Copy every record exactly as it appears in the data below.

Start of Supplied material

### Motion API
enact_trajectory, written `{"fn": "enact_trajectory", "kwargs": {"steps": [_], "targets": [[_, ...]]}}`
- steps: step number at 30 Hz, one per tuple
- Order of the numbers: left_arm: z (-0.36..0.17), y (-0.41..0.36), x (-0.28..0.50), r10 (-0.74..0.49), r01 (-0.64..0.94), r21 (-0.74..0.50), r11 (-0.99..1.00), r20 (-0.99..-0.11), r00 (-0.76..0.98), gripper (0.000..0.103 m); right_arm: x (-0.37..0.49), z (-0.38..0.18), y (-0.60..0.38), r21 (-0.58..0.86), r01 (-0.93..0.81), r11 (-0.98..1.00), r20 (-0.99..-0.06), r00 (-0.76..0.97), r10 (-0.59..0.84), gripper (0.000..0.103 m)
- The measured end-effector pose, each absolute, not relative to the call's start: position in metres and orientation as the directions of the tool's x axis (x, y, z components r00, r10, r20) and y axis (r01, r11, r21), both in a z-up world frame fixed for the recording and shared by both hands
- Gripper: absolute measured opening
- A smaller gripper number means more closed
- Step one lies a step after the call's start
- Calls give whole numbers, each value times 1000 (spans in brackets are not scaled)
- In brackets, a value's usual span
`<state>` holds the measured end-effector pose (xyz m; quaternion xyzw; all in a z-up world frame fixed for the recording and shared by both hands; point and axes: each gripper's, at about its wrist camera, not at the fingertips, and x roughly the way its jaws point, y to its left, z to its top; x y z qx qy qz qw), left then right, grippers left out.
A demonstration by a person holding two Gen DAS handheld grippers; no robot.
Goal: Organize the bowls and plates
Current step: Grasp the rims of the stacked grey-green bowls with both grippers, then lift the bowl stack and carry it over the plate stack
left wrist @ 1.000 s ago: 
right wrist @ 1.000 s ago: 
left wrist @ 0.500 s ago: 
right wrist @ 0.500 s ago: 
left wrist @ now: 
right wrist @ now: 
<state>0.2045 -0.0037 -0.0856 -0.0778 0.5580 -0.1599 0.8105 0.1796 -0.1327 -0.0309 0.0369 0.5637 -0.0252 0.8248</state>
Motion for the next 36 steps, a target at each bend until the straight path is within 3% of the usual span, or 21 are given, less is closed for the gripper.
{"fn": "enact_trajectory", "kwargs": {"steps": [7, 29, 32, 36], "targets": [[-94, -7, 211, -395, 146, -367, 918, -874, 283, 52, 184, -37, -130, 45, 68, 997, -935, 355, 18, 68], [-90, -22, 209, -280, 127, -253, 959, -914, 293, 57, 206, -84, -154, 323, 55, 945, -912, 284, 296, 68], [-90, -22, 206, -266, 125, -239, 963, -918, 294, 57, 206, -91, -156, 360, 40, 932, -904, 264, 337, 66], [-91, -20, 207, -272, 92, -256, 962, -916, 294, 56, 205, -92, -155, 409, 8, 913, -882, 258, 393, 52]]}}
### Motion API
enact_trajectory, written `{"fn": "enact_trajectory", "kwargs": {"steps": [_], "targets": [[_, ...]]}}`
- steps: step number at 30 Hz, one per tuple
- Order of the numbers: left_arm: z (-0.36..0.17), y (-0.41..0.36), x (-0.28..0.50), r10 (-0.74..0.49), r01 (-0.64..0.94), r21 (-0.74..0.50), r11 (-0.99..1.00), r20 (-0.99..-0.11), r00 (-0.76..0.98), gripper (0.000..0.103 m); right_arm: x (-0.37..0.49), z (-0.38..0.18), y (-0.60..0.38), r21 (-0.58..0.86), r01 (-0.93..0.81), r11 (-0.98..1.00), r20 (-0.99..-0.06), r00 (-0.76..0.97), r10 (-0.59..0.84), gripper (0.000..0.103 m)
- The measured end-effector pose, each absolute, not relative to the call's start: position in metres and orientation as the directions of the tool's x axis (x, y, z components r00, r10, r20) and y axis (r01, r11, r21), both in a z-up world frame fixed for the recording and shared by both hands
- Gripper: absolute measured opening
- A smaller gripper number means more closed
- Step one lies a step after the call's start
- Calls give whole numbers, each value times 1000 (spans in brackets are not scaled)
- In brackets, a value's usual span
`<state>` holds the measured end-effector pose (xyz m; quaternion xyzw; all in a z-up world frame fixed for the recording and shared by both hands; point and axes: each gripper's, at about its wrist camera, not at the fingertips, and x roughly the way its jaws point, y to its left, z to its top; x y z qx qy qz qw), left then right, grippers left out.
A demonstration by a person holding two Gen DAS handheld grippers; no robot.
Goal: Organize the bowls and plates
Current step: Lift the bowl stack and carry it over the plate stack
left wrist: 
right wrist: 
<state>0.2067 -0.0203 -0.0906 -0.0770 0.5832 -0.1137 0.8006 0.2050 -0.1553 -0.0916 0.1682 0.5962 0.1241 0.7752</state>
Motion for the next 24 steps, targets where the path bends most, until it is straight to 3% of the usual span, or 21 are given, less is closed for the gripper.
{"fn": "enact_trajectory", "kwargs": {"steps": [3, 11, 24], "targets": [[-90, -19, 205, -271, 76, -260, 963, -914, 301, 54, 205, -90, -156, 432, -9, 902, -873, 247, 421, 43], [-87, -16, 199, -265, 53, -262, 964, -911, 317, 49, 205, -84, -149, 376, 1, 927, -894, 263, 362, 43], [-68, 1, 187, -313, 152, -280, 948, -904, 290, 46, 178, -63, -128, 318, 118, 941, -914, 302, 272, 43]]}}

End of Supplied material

### Written solution
### Motion API
enact_trajectory, written `{"fn": "enact_trajectory", "kwargs": {"steps": [_], "targets": [[_, ...]]}}`
- steps: step number at 30 Hz, one per tuple
- Order of the numbers: left_arm: z (-0.36..0.17), y (-0.41..0.36), x (-0.28..0.50), r10 (-0.74..0.49), r01 (-0.64..0.94), r21 (-0.74..0.50), r11 (-0.99..1.00), r20 (-0.99..-0.11), r00 (-0.76..0.98), gripper (0.000..0.103 m); right_arm: x (-0.37..0.49), z (-0.38..0.18), y (-0.60..0.38), r21 (-0.58..0.86), r01 (-0.93..0.81), r11 (-0.98..1.00), r20 (-0.99..-0.06), r00 (-0.76..0.97), r10 (-0.59..0.84), gripper (0.000..0.103 m)
- The measured end-effector pose, each absolute, not relative to the call's start: position in metres and orientation as the directions of the tool's x axis (x, y, z components r00, r10, r20) and y axis (r01, r11, r21), both in a z-up world frame fixed for the recording and shared by both hands
- Gripper: absolute measured opening
- A smaller gripper number means more closed
- Step one lies a step after the call's start
- Calls give whole numbers, each value times 1000 (spans in brackets are not scaled)
- In brackets, a value's usual span
`<state>` holds the measured end-effector pose (xyz m; quaternion xyzw; all in a z-up world frame fixed for the recording and shared by both hands; point and axes: each gripper's, at about its wrist camera, not at the fingertips, and x roughly the way its jaws point, y to its left, z to its top; x y z qx qy qz qw), left then right, grippers left out.
A demonstration by a person holding two Gen DAS handheld grippers; no robot.
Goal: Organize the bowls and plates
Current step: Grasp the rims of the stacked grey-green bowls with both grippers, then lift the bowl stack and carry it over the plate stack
left wrist @ 1.000 s ago: 
right wrist @ 1.000 s ago: 
left wrist @ 0.500 s ago: 
right wrist @ 0.500 s ago: 
left wrist @ now: 
right wrist @ now: 
<state>0.2045 -0.0037 -0.0856 -0.0778 0.5580 -0.1599 0.8105 0.1796 -0.1327 -0.0309 0.0369 0.5637 -0.0252 0.8248</state>
Motion for the next 36 steps, a target at each bend until the straight path is within 3% of the usual span, or 21 are given, less is closed for the gripper.
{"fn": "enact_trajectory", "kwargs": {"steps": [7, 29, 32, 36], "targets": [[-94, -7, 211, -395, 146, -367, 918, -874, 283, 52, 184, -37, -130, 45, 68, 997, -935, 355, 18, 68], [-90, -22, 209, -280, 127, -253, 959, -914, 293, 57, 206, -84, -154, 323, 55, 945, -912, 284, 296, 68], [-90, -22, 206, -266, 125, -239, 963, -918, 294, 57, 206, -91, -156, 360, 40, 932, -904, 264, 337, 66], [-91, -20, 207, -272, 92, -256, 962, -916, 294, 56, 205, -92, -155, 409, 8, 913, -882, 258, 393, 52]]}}
### Motion API
enact_trajectory, written `{"fn": "enact_trajectory", "kwargs": {"steps": [_], "targets": [[_, ...]]}}`
- steps: step number at 30 Hz, one per tuple
- Order of the numbers: left_arm: z (-0.36..0.17), y (-0.41..0.36), x (-0.28..0.50), r10 (-0.74..0.49), r01 (-0.64..0.94), r21 (-0.74..0.50), r11 (-0.99..1.00), r20 (-0.99..-0.11), r00 (-0.76..0.98), gripper (0.000..0.103 m); right_arm: x (-0.37..0.49), z (-0.38..0.18), y (-0.60..0.38), r21 (-0.58..0.86), r01 (-0.93..0.81), r11 (-0.98..1.00), r20 (-0.99..-0.06), r00 (-0.76..0.97), r10 (-0.59..0.84), gripper (0.000..0.103 m)
- The measured end-effector pose, each absolute, not relative to the call's start: position in metres and orientation as the directions of the tool's x axis (x, y, z components r00, r10, r20) and y axis (r01, r11, r21), both in a z-up world frame fixed for the recording and shared by both hands
- Gripper: absolute measured opening
- A smaller gripper number means more closed
- Step one lies a step after the call's start
- Calls give whole numbers, each value times 1000 (spans in brackets are not scaled)
- In brackets, a value's usual span
`<state>` holds the measured end-effector pose (xyz m; quaternion xyzw; all in a z-up world frame fixed for the recording and shared by both hands; point and axes: each gripper's, at about its wrist camera, not at the fingertips, and x roughly the way its jaws point, y to its left, z to its top; x y z qx qy qz qw), left then right, grippers left out.
A demonstration by a person holding two Gen DAS handheld grippers; no robot.
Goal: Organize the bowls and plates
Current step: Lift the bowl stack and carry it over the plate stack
left wrist: 
right wrist: 
<state>0.2067 -0.0203 -0.0906 -0.0770 0.5832 -0.1137 0.8006 0.2050 -0.1553 -0.0916 0.1682 0.5962 0.1241 0.7752</state>
Motion for the next 24 steps, targets where the path bends most, until it is straight to 3% of the usual span, or 21 are given, less is closed for the gripper.
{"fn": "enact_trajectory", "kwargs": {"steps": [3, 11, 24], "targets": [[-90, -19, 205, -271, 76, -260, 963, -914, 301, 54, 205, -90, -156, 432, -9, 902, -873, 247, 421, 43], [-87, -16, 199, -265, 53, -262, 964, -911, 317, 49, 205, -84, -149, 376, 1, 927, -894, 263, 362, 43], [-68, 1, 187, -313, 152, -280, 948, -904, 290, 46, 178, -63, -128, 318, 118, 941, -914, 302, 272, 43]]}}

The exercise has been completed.